La compagnie MMA Iard sera par conséquent condamnée à payer à la société Auto Vol 33 la somme de 23.333 euros, ce en quoi le jugement est infirmé, étant précisé qu’il n’y a pas lieu d’ordonner le remboursement de la différence avec le montant alloué en première instance, cette question relevant le cas échéant de la compétence du juge de l’exécution.
Sur les dommages et intérêts pour refus d’indemnisation
Il résulte des articles 542 et 954 du code de procédure civile que lorsque l’appelant ne demande, dans le dispositif de ses conclusions, ni l’infirmation ni l’annulation du jugement, la cour d’appel ne peut que confirmer le jugement (Civ. 2ème, 17 septembre 2020, n°18-23.626).
En l’espèce, le dispositif des écritures de l’appelante ne comportant aucune demande d’infirmation ou d’annulation du jugement, la décision critiquée ne peut qu’être confirmée en ce qu’elle a débouté la société Auto Vol 33 de sa demande de dommages et intérêts.
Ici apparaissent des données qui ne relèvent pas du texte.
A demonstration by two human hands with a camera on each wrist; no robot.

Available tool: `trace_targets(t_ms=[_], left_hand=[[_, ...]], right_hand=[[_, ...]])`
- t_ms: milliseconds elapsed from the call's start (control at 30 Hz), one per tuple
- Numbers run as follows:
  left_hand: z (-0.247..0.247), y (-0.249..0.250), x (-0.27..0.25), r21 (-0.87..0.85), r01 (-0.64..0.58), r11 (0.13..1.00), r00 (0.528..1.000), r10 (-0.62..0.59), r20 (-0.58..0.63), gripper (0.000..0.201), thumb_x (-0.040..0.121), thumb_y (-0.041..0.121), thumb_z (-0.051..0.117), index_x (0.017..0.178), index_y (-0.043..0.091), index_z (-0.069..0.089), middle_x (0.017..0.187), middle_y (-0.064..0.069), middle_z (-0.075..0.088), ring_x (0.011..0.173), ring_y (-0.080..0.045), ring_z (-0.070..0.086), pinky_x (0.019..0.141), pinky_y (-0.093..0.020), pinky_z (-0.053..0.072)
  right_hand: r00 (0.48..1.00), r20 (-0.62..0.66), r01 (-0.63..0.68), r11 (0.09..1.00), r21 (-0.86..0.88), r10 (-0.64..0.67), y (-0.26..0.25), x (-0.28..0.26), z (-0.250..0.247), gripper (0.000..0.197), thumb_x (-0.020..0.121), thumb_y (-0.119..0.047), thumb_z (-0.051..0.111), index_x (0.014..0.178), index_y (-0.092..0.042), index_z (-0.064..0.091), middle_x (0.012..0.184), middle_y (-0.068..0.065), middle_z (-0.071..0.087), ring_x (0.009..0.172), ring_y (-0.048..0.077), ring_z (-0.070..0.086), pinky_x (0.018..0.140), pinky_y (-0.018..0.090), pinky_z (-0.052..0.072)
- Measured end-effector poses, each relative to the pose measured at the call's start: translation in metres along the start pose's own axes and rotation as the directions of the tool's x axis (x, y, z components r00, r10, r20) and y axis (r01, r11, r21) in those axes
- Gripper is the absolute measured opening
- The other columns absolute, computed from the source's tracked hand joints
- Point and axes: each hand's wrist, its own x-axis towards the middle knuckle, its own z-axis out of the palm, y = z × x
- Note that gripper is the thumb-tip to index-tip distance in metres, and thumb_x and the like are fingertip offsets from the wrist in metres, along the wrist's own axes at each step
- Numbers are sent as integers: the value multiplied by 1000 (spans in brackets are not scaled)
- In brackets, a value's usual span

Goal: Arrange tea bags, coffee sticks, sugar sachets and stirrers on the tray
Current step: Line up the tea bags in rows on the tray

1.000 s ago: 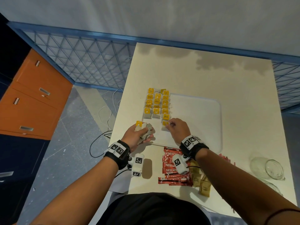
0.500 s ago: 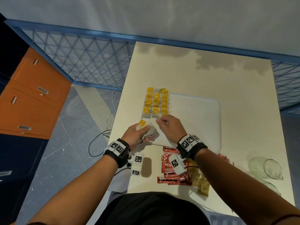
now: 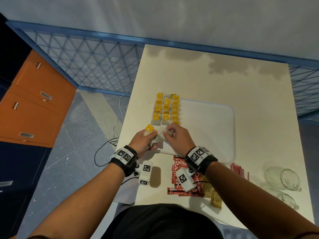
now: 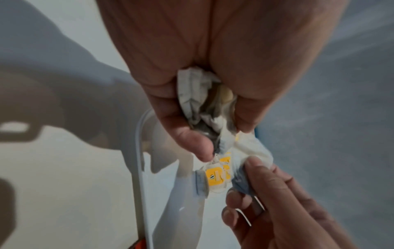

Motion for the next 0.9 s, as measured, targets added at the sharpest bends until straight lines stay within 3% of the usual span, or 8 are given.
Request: trace_targets(t_ms=[100, 200, 300, 467, 600, 700, 833, 900], left_hand=[[1, 0, 0, -1, 1, 1000, 1000, -1, 6, 14, 97, 23, 66, 99, 10, 67, 79, -11, 67, 68, -26, 66, 91, -61, 54], [5, 2, -3, -15, 4, 1000, 999, -3, 34, 15, 98, 24, 65, 99, 10, 70, 81, -11, 67, 72, -26, 68, 71, -39, 59], [8, 5, -5, -33, -1, 999, 998, 3, 65, 19, 98, 25, 64, 102, 8, 72, 87, -12, 69, 76, -25, 67, 62, -31, 57], [4, 5, -5, -13, -18, 1000, 990, 19, 136, 19, 99, 24, 61, 103, 14, 77, 101, -12, 74, 89, -20, 71, 74, -33, 57], [0, 3, -1, 0, -14, 1000, 999, 14, 37, 16, 98, 19, 62, 104, 7, 72, 95, -14, 71, 80, -20, 70, 62, -27, 56], [-2, 1, 1, -5, -15, 1000, 1000, 15, 0, 13, 99, 16, 62, 101, 6, 70, 87, -13, 69, 71, -22, 68, 55, -27, 55], [0, 5, -2, 16, -48, 999, 998, 47, 49, 13, 100, 17, 60, 97, 7, 68, 78, -9, 70, 64, -19, 68, 53, -28, 56], [1, 6, -2, 31, -68, 997, 996, 66, 57, 12, 100, 18, 61, 96, 8, 67, 76, -7, 70, 62, -18, 68, 53, -29, 56]], right_hand=[[994, -73, 76, 997, -7, -76, -3, -1, 0, 4, 93, -25, 67, 93, -25, 62, 87, -9, 65, 79, 14, 61, 71, 31, 50], [989, -79, 120, 991, -61, -124, -4, -3, 4, 4, 93, -22, 66, 97, -22, 64, 96, -5, 64, 85, 15, 60, 76, 34, 50], [984, -52, 168, 983, -80, -172, -4, -6, 6, 9, 94, -20, 65, 102, -21, 67, 101, -2, 62, 89, 16, 60, 79, 37, 51], [964, 96, 253, 967, -30, -249, -8, -12, 4, 17, 94, -27, 64, 109, -31, 71, 97, -8, 58, 86, 5, 54, 79, 27, 48], [979, 45, 196, 976, 95, -201, -5, -11, 1, 14, 93, -24, 66, 102, -24, 76, 97, -10, 72, 91, 3, 63, 81, 22, 49], [994, -25, 109, 983, 150, -106, 0, -5, 0, 13, 95, -18, 64, 103, -21, 74, 97, -10, 71, 87, 4, 65, 79, 20, 51], [995, 60, 72, 993, 98, -78, 4, 2, 2, 21, 94, -25, 68, 115, -26, 71, 108, -10, 63, 90, -2, 60, 78, 9, 46], [994, 101, 28, 994, 105, -39, 3, 4, 3, 20, 95, -29, 68, 114, -25, 73, 107, -14, 64, 90, -6, 61, 78, 9, 45]])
Sur les dépens et les frais irrépétibles
La société Auto Vol 33, qui succombe en son appel, en supportera les dépens. Il n’y a pas lieu à condamnation au titre de l’article 700 du code de procédure civile.
PAR CES MOTIFS
La Cour,
Infirme le jugement déféré en ce qu’il a condamné la compagnie MMA Iard à payer à la société Auto Vol 33 la somme de 35.000 euros,
Statuant à nouveau du chef réformé,
Condamne la compagnie MMA Iard à payer à la société Auto Vol 33 la somme de 23.333 euros,
Confirme le jugement pour le surplus,
Y ajoutant,
Dit n’y avoir lieu à condamnation au titre de l’article 700 du code de procédure civile,
Condamne la société Auto Vol 33 aux dépens d’appel.
Le présent arrêt a été signé par Madame Paule POIREL, président, et par Madame Séléna BONNET, greffier, auquel la minute de la décision a été remise par le magistrat signataire.